___ GIVEN INFORMATION

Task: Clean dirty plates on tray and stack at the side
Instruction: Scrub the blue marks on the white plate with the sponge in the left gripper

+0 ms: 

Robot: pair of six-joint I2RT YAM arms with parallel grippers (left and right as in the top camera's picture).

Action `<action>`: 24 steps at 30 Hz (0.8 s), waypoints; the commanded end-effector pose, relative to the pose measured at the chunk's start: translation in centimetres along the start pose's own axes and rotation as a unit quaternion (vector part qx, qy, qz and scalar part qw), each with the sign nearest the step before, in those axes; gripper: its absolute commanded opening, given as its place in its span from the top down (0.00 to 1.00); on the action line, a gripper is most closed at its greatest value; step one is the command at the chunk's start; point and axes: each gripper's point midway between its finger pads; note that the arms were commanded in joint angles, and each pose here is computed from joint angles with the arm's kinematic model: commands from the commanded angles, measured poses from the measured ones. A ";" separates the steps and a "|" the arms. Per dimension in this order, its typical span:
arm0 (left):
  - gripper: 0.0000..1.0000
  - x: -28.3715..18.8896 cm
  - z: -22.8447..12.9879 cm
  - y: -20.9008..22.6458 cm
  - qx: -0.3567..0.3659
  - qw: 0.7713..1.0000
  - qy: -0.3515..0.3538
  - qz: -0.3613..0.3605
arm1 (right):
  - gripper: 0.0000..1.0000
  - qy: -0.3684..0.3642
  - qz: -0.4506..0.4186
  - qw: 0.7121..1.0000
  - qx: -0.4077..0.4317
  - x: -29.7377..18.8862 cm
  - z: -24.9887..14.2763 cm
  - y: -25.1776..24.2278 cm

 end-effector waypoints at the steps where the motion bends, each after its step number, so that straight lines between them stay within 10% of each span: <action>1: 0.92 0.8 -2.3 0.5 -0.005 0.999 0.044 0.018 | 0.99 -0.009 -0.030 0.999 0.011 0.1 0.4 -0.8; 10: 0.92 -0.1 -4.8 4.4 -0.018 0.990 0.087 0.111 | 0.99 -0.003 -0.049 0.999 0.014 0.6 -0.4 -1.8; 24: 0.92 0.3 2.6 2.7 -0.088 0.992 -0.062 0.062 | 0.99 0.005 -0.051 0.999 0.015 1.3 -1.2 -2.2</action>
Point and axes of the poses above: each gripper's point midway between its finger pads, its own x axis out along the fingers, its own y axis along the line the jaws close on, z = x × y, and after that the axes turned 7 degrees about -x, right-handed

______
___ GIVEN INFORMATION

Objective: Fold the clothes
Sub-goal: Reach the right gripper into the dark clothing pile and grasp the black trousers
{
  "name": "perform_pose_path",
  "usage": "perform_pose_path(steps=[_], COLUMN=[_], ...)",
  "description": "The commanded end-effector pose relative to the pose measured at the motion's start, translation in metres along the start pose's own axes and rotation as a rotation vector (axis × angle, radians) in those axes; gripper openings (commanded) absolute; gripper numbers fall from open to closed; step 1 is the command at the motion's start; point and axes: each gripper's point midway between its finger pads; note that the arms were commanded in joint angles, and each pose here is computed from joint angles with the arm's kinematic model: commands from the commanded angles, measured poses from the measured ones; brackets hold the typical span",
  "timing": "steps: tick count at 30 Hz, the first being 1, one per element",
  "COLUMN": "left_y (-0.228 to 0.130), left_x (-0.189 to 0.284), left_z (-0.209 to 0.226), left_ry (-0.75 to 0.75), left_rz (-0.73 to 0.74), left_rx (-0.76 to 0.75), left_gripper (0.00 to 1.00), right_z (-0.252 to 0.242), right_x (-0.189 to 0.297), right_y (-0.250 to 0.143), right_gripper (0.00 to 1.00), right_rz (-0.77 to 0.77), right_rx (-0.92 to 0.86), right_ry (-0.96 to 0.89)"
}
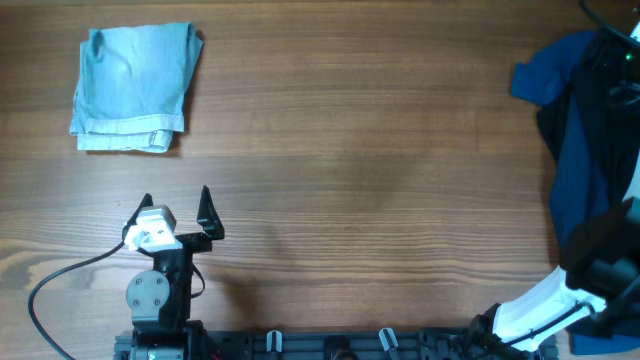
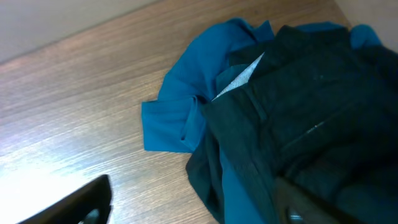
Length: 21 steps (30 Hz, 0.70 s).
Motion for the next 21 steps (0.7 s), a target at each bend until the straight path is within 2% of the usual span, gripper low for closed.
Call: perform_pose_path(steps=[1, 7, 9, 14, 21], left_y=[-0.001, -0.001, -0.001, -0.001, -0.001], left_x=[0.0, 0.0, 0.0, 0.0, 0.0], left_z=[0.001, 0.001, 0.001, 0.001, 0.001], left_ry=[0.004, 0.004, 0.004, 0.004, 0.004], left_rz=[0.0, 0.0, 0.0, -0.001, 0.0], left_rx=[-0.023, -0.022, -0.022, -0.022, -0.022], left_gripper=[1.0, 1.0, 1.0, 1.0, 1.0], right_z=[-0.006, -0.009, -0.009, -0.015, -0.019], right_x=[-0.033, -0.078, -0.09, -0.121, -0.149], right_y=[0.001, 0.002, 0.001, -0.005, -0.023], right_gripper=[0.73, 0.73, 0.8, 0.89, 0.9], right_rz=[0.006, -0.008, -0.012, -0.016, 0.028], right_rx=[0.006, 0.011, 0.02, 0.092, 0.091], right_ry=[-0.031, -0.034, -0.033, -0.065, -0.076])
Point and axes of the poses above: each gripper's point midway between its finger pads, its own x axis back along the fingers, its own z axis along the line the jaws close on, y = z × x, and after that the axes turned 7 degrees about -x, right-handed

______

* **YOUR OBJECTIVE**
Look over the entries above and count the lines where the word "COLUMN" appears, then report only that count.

* **EXERCISE RESPONSE**
2